At one point, Fryett met with one of her daughter's dealers in a Prince William parking lot to pay off a $300 debt. "The really sad thing is that they may not hit bottom before they die," Fryett said. Weakley overdosed at that dealer's house Sept. 2 and died that day at Prince William Hospital, 26 years after she was born there.

"My sister was not dumb. . . . She was pretty, she was sweet, she was headed down the right path, and she still ended up dead," said Shelli Lopes, 32, Weakley's stepsister. "She proved it can happen to anyone."

Weakley's death came just months after her boyfriend, Mittong, overdosed and died in front of her in April.

Craig Mittong, 28, his brother, said the problem is far more serious than most people realize. He said many addicts start in high schools in good neighborhoods because their parents have money and they can easily hide their use of pills.

"I was always the type that would never shoot anything up," said Mittong, who has been clean since 2006. "It's a prescription drug. It's got to be safe. It was from a doctor. But at $80 for a pill, it got expensive. In Lincoln Heights or on Georgia Avenue, $80 would get you 10 bags of heroin. It escalates. It just keeps building and building. I definitely didn't think it would go where it did.

"But you don't get bad off until you're well into it. And before people know it, you're in jail or you're dead."

Cheaper option

Across Virginia, the use of prescription drugs and heroin has led to a significant increase in overdose deaths, according to newly released data for 2008 from the Virginia medical examiner's office. The office reported a 91 percent increase in such deaths, from 384 to 735, from 1999 to 2008. In 2008, heroin and prescription narcotics accounted for at least 71 percent of all overdose deaths in Virginia.

In Maryland, drug-related deaths increased more than 20 percent from 2005 to 2007, the last year for which medical examiner data are available. There were 839 drug deaths in Maryland in 2007, and narcotics including heroin, morphine and methadone accounted for nearly half of them. Over the same period, the District's drug overdose deaths fell more than 25 percent, dropping to 90 in 2007, according to medical examiner data.

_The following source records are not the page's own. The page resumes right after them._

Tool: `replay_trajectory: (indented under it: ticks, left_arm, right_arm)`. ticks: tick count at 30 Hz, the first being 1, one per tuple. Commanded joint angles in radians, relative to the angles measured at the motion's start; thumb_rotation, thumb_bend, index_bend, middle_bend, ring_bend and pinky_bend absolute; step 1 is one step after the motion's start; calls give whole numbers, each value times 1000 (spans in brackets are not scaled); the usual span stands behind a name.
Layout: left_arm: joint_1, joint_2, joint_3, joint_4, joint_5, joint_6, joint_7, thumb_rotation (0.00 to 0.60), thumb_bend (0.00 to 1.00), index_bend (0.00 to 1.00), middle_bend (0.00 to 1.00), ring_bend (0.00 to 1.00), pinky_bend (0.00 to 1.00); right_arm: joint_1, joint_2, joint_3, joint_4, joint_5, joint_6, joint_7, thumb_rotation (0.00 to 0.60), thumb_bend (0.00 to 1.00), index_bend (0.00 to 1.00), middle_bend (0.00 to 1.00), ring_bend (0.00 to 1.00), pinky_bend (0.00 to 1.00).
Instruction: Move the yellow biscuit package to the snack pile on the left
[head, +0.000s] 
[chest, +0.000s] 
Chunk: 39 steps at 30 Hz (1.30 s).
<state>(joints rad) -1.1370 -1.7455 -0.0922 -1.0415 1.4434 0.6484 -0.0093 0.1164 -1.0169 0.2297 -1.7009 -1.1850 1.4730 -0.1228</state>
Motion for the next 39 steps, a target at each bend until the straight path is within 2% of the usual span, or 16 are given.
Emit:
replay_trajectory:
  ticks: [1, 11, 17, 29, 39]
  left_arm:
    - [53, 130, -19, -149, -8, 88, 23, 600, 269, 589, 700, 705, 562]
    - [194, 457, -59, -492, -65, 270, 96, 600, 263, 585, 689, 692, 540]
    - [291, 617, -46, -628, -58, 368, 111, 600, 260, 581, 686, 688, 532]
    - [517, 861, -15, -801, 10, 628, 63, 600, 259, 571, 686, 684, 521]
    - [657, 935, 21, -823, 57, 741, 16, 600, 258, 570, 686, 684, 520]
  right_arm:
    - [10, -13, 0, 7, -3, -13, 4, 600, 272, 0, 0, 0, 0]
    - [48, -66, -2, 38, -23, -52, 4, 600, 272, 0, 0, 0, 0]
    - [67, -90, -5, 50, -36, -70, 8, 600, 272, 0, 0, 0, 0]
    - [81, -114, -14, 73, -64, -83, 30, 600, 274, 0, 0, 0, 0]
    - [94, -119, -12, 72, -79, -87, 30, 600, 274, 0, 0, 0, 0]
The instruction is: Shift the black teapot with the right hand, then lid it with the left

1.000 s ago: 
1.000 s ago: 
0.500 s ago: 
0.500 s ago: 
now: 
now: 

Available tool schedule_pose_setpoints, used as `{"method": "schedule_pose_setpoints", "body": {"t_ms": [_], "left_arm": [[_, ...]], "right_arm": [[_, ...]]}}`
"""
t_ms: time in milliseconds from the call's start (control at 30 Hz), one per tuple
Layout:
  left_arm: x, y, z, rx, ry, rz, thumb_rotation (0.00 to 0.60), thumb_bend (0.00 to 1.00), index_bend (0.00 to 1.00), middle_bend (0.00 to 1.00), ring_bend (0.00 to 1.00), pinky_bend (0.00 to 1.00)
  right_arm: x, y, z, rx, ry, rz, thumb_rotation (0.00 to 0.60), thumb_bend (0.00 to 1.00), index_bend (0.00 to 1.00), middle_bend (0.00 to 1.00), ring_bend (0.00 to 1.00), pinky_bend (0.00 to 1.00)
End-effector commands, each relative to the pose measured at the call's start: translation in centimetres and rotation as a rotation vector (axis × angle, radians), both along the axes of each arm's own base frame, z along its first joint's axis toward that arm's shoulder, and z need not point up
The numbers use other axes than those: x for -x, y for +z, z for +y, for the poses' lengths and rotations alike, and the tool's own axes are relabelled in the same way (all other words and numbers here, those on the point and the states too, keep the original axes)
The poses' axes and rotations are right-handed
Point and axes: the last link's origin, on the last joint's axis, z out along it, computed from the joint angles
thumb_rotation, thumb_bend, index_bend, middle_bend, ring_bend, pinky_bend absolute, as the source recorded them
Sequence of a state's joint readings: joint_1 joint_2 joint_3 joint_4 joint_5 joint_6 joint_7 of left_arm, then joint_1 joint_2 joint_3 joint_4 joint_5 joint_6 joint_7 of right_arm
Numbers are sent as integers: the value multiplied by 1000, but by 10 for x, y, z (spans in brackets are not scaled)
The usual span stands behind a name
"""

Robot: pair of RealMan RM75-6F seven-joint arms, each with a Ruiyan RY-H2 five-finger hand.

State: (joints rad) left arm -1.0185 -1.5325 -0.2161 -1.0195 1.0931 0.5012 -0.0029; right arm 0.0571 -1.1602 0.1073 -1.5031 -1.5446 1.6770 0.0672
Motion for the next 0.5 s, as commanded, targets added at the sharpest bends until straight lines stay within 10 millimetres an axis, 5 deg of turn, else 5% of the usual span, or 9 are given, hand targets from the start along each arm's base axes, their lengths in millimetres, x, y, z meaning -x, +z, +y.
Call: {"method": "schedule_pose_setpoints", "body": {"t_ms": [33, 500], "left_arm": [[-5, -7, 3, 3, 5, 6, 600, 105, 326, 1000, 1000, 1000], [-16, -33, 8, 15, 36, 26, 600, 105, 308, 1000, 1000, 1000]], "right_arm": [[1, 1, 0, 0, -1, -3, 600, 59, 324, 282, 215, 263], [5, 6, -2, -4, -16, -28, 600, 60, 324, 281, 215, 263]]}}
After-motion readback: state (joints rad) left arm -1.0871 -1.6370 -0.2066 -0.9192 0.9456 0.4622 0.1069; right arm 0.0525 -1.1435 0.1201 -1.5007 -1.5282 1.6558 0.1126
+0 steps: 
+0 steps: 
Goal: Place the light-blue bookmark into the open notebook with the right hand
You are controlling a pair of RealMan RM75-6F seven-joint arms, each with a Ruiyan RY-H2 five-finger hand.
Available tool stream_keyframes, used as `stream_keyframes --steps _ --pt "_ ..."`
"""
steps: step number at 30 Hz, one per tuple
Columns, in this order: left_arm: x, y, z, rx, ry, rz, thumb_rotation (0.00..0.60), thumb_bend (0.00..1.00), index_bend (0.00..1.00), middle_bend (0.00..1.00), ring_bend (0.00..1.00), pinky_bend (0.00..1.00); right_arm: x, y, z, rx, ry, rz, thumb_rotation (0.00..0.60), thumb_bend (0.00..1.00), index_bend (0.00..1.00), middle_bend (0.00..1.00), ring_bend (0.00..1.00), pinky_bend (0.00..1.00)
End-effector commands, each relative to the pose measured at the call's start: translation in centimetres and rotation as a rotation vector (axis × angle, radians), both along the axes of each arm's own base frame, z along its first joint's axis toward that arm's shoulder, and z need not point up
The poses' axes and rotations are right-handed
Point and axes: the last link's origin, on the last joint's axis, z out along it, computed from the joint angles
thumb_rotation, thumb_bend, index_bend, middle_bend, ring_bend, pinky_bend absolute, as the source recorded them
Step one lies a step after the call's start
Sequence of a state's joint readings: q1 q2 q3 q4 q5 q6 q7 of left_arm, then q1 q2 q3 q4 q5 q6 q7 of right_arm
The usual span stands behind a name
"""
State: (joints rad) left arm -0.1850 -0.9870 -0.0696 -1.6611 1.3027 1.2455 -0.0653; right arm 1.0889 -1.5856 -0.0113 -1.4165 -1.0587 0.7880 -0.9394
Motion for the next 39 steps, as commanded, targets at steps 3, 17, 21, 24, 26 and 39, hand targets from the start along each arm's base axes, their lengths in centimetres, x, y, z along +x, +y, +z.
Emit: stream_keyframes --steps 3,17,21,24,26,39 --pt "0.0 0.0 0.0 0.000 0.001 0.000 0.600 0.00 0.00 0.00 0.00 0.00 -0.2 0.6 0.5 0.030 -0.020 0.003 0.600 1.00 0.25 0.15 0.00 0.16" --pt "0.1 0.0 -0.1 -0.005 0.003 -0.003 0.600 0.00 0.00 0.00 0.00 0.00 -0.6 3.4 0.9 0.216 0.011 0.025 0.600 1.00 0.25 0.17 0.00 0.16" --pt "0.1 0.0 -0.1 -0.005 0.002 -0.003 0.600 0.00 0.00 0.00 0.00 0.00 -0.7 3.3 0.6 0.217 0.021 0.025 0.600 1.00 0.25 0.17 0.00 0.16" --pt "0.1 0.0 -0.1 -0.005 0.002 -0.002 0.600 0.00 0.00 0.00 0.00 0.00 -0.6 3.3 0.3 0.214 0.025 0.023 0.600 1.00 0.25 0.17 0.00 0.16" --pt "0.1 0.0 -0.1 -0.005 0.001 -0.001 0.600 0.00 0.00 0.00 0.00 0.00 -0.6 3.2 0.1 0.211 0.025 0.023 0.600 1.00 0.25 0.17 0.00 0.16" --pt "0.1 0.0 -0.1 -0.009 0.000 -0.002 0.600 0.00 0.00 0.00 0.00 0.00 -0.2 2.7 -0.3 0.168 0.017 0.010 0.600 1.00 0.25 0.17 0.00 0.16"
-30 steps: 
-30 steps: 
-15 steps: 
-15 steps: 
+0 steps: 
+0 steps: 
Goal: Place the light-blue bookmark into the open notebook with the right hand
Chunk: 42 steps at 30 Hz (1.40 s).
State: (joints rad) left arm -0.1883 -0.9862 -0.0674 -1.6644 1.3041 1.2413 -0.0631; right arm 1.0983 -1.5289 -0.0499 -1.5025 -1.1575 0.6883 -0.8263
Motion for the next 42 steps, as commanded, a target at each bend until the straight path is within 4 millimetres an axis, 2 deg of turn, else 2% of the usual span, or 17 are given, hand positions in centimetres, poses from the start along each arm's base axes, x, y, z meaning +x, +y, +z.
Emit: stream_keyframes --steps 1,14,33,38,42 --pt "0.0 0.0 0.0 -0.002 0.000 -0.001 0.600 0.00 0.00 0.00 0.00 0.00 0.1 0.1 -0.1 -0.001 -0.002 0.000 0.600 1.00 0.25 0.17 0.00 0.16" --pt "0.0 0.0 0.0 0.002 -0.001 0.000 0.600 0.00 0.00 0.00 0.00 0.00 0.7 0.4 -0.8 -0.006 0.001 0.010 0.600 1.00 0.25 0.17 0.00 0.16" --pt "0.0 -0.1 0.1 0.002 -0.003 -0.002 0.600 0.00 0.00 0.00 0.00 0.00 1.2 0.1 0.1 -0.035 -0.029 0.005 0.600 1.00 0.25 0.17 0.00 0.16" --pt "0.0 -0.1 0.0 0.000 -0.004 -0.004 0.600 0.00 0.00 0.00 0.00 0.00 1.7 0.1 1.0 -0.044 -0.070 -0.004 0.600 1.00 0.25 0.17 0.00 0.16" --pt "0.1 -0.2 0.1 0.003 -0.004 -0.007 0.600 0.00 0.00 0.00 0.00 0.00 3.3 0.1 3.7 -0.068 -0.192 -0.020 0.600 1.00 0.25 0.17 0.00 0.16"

Capt. Pete Eliadis, assistant commander of narcotics in the Prince George's County police department, said officers are seizing more heroin this year. The reason, he said, is economics: At $20 a pop, heroin is a less expensive alternative to OxyContin or Vicodin, which can run as high as $50 or more a pill.

Prince William police said they will continue to target the sources of such drugs and are working with federal authorities to unearth fraudulent prescription practices. Hess said one of the most striking elements of the investigation is that confidential informants were so easily able to lead them to more drugs that on some nights "there was no end in sight."

"This is one of the most alarming trends that we've seen in terms of drug abuse," Hess said. "We need people to realize that this could be going on with their children, in their homes. Unfortunately, sometimes it takes a death or a near-death for there to be a wake-up call, and by then it's way too late."

**Staff writers Dan Morse and Matt Zapotosky contributed to this report.